*WORK TASK*. In the listing below, find the line with "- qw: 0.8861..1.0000" and the line with "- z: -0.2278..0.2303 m". Repeat those two lines and all lines between them exactly.

PROVIDED MATERIAL: Begin

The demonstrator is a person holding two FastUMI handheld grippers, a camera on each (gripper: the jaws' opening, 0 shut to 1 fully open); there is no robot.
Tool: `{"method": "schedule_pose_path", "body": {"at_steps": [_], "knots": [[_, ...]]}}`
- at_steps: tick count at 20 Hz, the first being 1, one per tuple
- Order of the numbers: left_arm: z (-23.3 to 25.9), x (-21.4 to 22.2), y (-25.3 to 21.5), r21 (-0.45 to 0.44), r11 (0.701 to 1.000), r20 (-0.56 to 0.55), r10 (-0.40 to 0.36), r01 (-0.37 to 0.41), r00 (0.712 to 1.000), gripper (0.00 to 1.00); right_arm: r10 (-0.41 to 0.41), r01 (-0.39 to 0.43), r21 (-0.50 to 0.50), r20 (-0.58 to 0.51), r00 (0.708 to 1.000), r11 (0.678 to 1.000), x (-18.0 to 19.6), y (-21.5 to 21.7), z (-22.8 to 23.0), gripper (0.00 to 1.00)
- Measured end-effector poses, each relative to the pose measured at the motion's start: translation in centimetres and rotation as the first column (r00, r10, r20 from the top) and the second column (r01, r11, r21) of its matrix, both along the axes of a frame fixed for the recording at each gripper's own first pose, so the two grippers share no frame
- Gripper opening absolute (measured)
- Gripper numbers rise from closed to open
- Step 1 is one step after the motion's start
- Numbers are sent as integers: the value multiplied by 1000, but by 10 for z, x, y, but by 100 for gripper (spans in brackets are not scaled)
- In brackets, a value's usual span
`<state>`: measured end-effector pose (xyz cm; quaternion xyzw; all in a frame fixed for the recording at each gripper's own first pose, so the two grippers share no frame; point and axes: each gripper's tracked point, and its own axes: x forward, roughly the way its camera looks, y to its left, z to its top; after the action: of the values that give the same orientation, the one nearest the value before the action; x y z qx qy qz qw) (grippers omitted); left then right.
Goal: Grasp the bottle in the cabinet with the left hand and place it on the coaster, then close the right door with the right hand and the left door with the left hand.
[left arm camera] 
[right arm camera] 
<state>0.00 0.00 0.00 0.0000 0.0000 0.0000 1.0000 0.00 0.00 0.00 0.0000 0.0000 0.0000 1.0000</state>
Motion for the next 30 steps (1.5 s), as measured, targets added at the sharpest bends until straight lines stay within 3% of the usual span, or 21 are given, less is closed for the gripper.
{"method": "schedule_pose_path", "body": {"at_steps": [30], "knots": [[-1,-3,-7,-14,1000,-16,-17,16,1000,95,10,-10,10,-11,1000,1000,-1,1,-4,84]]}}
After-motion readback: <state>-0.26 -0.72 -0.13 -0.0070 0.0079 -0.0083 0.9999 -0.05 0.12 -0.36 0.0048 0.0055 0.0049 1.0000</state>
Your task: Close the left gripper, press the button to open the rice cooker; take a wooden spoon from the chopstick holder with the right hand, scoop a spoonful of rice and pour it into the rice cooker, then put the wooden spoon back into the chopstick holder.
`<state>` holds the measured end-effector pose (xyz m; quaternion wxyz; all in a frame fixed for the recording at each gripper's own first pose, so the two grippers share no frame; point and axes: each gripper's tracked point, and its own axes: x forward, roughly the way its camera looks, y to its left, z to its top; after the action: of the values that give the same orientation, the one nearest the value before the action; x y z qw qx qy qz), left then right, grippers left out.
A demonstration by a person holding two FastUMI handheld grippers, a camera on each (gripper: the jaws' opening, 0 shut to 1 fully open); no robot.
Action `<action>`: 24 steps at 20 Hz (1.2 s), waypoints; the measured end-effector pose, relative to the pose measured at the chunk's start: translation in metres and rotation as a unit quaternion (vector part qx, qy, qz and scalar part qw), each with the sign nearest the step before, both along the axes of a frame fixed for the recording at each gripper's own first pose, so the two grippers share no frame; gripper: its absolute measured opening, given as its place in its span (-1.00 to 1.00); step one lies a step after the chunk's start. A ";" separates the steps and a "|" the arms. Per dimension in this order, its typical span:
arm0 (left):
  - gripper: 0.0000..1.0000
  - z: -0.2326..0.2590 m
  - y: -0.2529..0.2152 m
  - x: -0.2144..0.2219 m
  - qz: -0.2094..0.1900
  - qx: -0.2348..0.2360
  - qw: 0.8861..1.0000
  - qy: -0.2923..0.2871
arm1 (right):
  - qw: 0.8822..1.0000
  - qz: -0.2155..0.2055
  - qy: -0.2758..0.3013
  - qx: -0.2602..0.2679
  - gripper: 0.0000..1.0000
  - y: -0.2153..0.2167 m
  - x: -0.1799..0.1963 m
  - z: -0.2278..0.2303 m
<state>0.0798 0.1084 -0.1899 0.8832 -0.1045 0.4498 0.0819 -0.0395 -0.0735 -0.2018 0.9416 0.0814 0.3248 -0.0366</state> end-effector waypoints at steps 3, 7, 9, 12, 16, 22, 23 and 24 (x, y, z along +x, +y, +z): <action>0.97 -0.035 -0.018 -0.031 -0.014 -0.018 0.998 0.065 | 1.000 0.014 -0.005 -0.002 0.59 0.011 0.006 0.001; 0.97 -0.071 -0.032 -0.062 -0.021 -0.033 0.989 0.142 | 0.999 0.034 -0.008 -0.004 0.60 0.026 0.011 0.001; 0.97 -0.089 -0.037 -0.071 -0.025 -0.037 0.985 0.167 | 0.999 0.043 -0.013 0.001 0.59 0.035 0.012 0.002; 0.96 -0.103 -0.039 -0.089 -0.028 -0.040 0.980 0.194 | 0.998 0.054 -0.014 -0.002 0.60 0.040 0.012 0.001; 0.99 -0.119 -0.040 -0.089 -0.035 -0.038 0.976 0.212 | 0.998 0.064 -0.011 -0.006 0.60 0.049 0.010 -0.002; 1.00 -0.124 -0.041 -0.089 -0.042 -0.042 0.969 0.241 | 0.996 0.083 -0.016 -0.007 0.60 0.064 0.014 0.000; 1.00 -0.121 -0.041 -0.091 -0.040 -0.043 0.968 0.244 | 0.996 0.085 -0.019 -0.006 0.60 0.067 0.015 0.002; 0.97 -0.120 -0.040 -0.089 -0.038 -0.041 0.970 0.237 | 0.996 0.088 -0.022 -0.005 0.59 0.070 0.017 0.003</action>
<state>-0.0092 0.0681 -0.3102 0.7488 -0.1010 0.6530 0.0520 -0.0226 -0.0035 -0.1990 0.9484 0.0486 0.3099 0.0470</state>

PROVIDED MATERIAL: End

*SOLUTION FOR THIS PROBLEM*.
  - qw: 0.8861..1.0000
  - qy: -0.2923..0.2871
arm1 (right):
  - qw: 0.8822..1.0000
  - qz: -0.2155..0.2055
  - qy: -0.2758..0.3013
  - qx: -0.2602..0.2679
  - gripper: 0.0000..1.0000
  - y: -0.2153..0.2167 m
  - x: -0.1799..0.1963 m
  - z: -0.2278..0.2303 m

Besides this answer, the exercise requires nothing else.